The heavy rains of late have turned some homeowners in our region into hydraulic engineers, their sump pumps working overtime to pump rainwater out of flooded basements. When saddled with such a chore, it's hard not to look up at the maple tree in the yard with a hint of envy, trees being masters of the task.

Raising water and setting it free into the air – a process known in plants as transpiration – has been the subject of research for many years, though it's hard to fully appreciate it because we can't often see it. I used to hold my students' attention by asking them to imagine that a tree was a giant fountain spraying water into the air. Exaggerated, of course, but they opened their eyes a little. Then I suggested they lean against an apple tree on a summer day and imagine they are listening to four gallons of watery sap gurgling upward every hour. Eyes opened somewhat wider.

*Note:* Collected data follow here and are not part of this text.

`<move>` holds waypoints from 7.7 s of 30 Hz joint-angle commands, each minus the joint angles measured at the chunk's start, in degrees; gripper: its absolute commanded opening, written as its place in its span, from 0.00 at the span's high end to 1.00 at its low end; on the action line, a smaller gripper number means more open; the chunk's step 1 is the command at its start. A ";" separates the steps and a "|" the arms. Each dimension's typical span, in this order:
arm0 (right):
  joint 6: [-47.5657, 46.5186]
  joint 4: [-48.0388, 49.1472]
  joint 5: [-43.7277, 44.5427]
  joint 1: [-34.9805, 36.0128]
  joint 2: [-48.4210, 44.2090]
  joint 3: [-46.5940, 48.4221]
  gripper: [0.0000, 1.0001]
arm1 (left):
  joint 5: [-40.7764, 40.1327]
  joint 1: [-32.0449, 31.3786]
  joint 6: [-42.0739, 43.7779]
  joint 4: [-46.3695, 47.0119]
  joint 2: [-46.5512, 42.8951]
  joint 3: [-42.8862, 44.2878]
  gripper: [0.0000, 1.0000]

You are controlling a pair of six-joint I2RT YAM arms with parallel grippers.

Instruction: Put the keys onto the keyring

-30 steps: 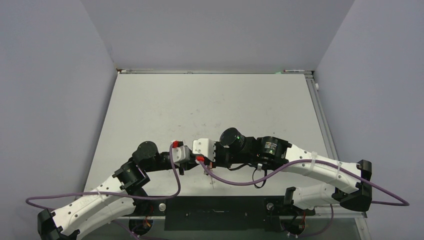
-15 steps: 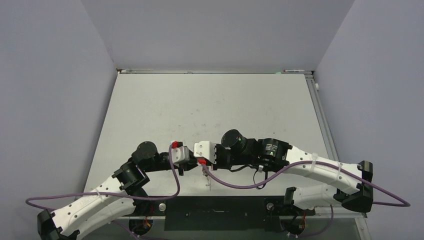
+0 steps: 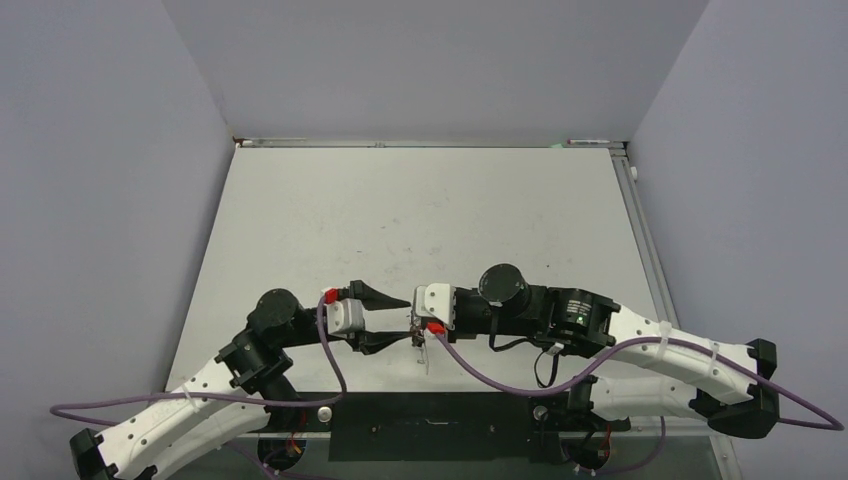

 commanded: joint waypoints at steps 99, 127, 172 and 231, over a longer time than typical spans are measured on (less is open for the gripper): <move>0.56 19.54 -7.34 1.17 -6.76 -5.01 0.95 | 3.87 2.81 -5.10 12.33 0.73 -0.52 1.00; 2.10 0.23 5.49 1.46 4.71 6.50 0.64 | -1.07 2.77 -0.38 4.58 0.85 1.86 1.00; -0.40 8.09 0.94 1.47 -5.14 1.71 0.95 | 1.66 2.41 0.28 7.62 -3.01 -0.02 0.67; 1.04 25.76 -2.69 1.26 -10.52 -5.70 0.95 | 2.89 2.53 -0.27 9.27 -3.81 -0.87 1.00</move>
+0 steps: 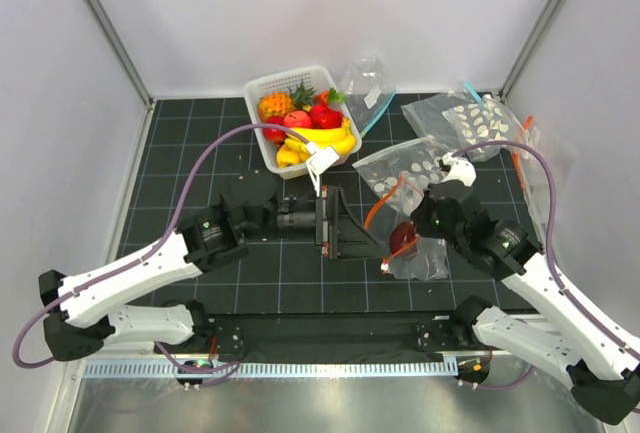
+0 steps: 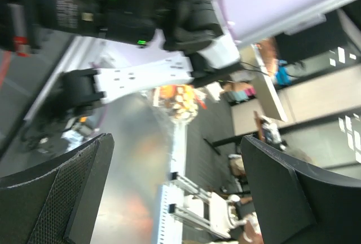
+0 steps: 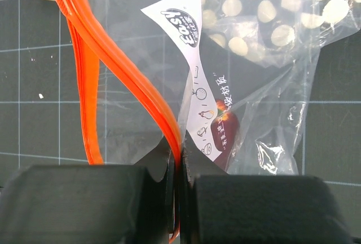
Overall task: Place the food in the zip-top bag and seal the zipper
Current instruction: Place the fake fruit in the zipper food storage bag, then pick up the fake fruit from the bin.
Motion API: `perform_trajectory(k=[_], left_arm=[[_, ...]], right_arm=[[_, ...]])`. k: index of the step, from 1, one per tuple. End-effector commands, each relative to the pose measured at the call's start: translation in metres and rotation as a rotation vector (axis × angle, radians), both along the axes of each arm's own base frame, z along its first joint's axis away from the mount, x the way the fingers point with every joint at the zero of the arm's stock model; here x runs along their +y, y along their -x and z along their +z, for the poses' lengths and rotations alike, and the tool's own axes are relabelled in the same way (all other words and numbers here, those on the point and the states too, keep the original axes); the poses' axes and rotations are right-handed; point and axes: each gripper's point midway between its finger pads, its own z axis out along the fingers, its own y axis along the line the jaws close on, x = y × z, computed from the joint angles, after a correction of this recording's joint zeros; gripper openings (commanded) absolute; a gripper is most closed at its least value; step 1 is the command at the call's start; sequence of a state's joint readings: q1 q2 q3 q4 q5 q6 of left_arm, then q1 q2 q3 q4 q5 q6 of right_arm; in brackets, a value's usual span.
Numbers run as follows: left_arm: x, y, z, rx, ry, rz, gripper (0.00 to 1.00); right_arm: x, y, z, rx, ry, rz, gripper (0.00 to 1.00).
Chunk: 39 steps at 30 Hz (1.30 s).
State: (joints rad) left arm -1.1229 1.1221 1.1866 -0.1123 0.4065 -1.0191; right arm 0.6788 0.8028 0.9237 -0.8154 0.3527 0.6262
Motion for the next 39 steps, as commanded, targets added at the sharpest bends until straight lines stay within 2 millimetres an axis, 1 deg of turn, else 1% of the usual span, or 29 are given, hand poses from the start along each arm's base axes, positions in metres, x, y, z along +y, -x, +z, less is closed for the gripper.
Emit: perform_trajectory(k=[1,2,4,5,6,7,8,9,11,13,14,15,16,18,19,21,23,25,26,28,30,31,32,33,34,36,37,38,39], left_arm=[[0.020,0.032,0.057,-0.046,0.191,-0.129,1.00],[0.023,0.035,0.061,-0.070,0.205,-0.137,1.00],[0.027,0.030,0.063,-0.126,0.206,-0.094,1.00],[0.026,0.011,0.045,-0.097,0.112,0.012,1.00],[0.028,0.008,0.049,-0.139,0.101,0.033,1.00],[0.025,0.003,0.047,-0.166,0.083,0.040,1.00],[0.026,-0.003,0.029,-0.156,-0.015,0.069,1.00],[0.027,-0.016,0.034,-0.165,-0.042,0.138,1.00],[0.022,-0.018,0.012,-0.173,-0.137,0.118,1.00],[0.021,-0.022,0.001,-0.207,-0.199,0.109,1.00],[0.020,-0.026,-0.018,-0.195,-0.279,0.114,1.00],[0.020,-0.031,-0.022,-0.206,-0.302,0.133,1.00],[0.022,-0.044,-0.030,-0.222,-0.341,0.197,1.00],[0.023,-0.059,-0.040,-0.283,-0.388,0.249,1.00],[0.027,-0.075,-0.043,-0.316,-0.416,0.327,1.00],[0.034,-0.093,-0.055,-0.366,-0.489,0.403,1.00],[0.048,-0.117,-0.062,-0.406,-0.561,0.521,1.00],[0.056,-0.130,-0.071,-0.461,-0.625,0.559,1.00],[0.069,-0.145,-0.074,-0.483,-0.678,0.638,1.00],[0.085,-0.167,-0.081,-0.516,-0.763,0.714,1.00],[0.097,-0.185,-0.083,-0.549,-0.824,0.754,1.00],[0.107,-0.201,-0.092,-0.534,-0.877,0.772,1.00],[0.109,-0.209,-0.096,-0.532,-0.896,0.759,1.00],[0.104,-0.213,-0.097,-0.526,-0.885,0.715,1.00],[0.114,-0.225,-0.100,-0.531,-0.922,0.708,1.00],[0.108,-0.243,-0.107,-0.550,-0.958,0.668,1.00],[0.106,-0.255,-0.122,-0.568,-1.011,0.628,1.00],[0.105,-0.265,-0.114,-0.591,-1.012,0.632,1.00],[0.104,-0.275,-0.119,-0.600,-1.036,0.617,1.00]], right_arm=[[-0.007,-0.005,0.032,-0.081,-0.010,-0.025,0.01],[-0.009,-0.003,0.034,-0.084,-0.009,-0.027,0.01],[-0.012,-0.002,0.039,-0.095,-0.004,-0.034,0.01],[-0.013,-0.001,0.038,-0.092,-0.003,-0.033,0.01],[-0.013,0.000,0.039,-0.094,-0.008,-0.031,0.01],[-0.012,0.001,0.039,-0.094,-0.015,-0.028,0.01],[-0.010,0.002,0.039,-0.091,-0.028,-0.017,0.01],[-0.009,0.003,0.037,-0.089,-0.031,-0.011,0.01],[-0.009,0.004,0.034,-0.086,-0.034,-0.006,0.01],[-0.010,0.005,0.027,-0.066,-0.010,-0.011,0.01],[-0.012,0.005,0.023,-0.055,0.001,-0.013,0.01],[-0.010,0.006,0.022,-0.046,0.000,-0.005,0.01],[-0.009,0.007,0.020,-0.039,0.000,0.003,0.01],[-0.005,0.010,0.017,-0.020,-0.007,0.025,0.01],[-0.005,0.011,0.016,-0.016,-0.006,0.028,0.01],[-0.005,0.012,0.011,-0.007,-0.006,0.029,0.01],[-0.005,0.014,0.009,-0.005,-0.010,0.030,0.01],[-0.005,0.016,0.008,0.003,-0.011,0.035,0.01],[-0.006,0.017,0.007,0.004,-0.014,0.036,0.01],[-0.007,0.020,0.008,0.005,-0.016,0.041,0.01],[-0.006,0.022,0.009,0.007,-0.018,0.054,0.01],[-0.007,0.023,0.010,0.004,-0.016,0.057,0.01],[-0.007,0.024,0.011,0.005,-0.015,0.061,0.01],[-0.008,0.024,0.012,0.002,-0.006,0.064,0.01],[-0.008,0.023,0.012,0.005,0.002,0.068,0.01],[-0.007,0.024,0.014,0.010,0.006,0.078,0.01],[-0.006,0.023,0.014,0.013,0.011,0.084,0.01],[-0.006,0.023,0.016,0.012,0.010,0.086,0.01],[-0.004,0.023,0.019,0.009,0.002,0.096,0.01]])
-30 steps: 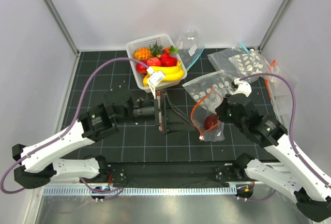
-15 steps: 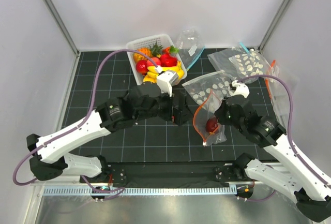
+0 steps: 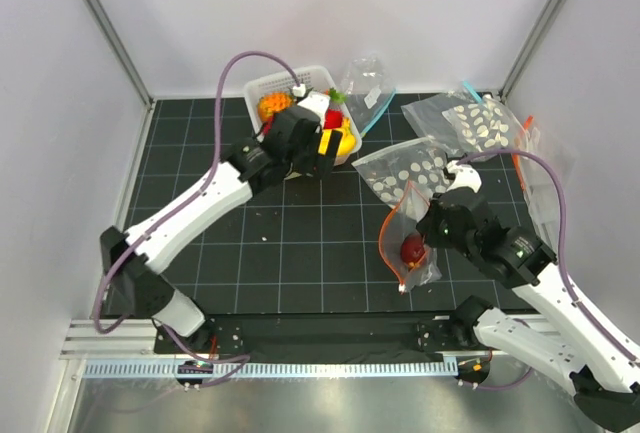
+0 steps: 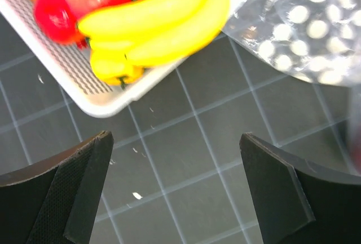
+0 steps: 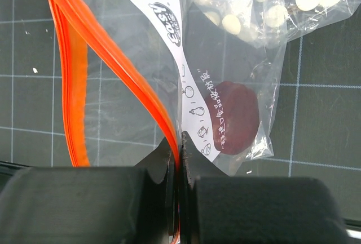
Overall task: Place the food in the zip-top bag and seal the zipper
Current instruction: Pick up the fake fruit from the bin.
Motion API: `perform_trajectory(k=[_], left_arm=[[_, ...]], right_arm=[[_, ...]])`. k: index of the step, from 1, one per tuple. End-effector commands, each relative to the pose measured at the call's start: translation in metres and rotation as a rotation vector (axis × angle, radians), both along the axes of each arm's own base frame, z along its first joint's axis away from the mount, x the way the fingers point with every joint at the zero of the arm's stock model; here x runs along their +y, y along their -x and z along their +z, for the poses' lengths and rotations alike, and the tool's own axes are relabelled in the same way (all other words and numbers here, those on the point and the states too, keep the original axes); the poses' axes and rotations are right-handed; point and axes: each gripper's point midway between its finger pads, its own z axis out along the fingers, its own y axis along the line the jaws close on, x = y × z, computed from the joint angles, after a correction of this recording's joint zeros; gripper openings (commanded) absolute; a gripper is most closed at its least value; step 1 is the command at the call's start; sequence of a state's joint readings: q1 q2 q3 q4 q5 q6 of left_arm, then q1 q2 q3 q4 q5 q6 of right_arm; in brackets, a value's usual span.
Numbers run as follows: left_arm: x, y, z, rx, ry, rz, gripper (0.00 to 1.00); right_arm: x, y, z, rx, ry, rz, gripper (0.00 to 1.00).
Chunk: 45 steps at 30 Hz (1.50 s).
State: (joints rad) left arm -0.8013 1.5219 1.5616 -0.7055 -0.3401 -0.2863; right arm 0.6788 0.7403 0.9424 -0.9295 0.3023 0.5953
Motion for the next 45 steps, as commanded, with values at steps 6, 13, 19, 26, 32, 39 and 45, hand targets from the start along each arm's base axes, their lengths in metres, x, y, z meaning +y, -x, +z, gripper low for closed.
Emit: perform_trajectory(k=[6,13,19,26,32,39,45], left_arm=[[-0.007,-0.081,-0.019,-0.041,-0.334,-0.179,1.00],[-0.012,-0.127,-0.040,-0.020,-0.457,-0.250,1.00],[-0.031,-0.136,-0.060,0.021,-0.422,-0.348,1.00],[-0.041,-0.133,-0.074,0.103,-0.325,-0.419,1.00],[-0.045,-0.121,-0.094,0.205,-0.271,-0.467,1.00],[-0.051,-0.109,-0.098,0.278,-0.184,-0.467,1.00],[-0.052,-0.115,-0.095,0.240,-0.172,-0.445,0.95]], right_arm=[[0.011,-0.001,0.022,-0.031,-0.025,0.072,0.01],[0.014,-0.001,0.028,-0.027,-0.021,0.095,0.01],[0.014,0.000,0.027,-0.020,-0.015,0.097,0.01],[0.018,-0.003,0.024,-0.011,-0.010,0.105,0.01],[0.021,-0.005,0.025,-0.012,-0.013,0.109,0.01],[0.021,-0.005,0.024,-0.011,-0.015,0.107,0.01],[0.020,-0.004,0.025,-0.016,-0.020,0.104,0.01]])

Suppose you could cover an acre of grass with a tarp, collect all the evaporated water, and funnel it into a measuring device. Rutherford Platt, a botanist, once calculated that by mid-summer you would be collecting six and one-half tons of water each day. A stalk of corn, a giant grass, needs over 50 gallons of water in its lifespan, and an acre of corn requires more than half a million gallons during its growing season. If an apple tree – small as trees go – raises thirty or forty gallons a day with a thousand leaves, what would a healthy sugar maple be capable of with its tens or even hundreds of thousands of leaves? Now imagine what an entire forest moves.

Comparing a tree to a sump pump makes the tree seem like an inanimate plumbing device, but that's far from the case. A green plant is a living system that ceases working as soon as the tree dies; it is just as sophisticated in a hydraulic sense as our own circulatory system, although the dynamics and construction of the two are entirely different. In a sense, the plant's way is superior because it relies upon physical laws instead of a muscular pump, and a system obeying principles of physics doesn't get tired or wear out.

How does the “pump” work? If you've ever closed the end of a drinking straw with your finger and lifted a column, you know that water molecules cleave to one another; this cohesion allows water to be drawn upwards through the tree's vascular tissues (xylem).

But why does the column move upward? Because evaporation takes place, molecule by molecule, at the upper end of the column. Imagine a long metal chain hanging vertically: someone at the top removes links one by one and someone at the bottom snaps new links on. The entire chain ascends whenever there is a vacancy at the top. As the water molecules depart through stomata on the undersides of the leaves, new molecular links leave the soil, enter the roots, and join the column of water.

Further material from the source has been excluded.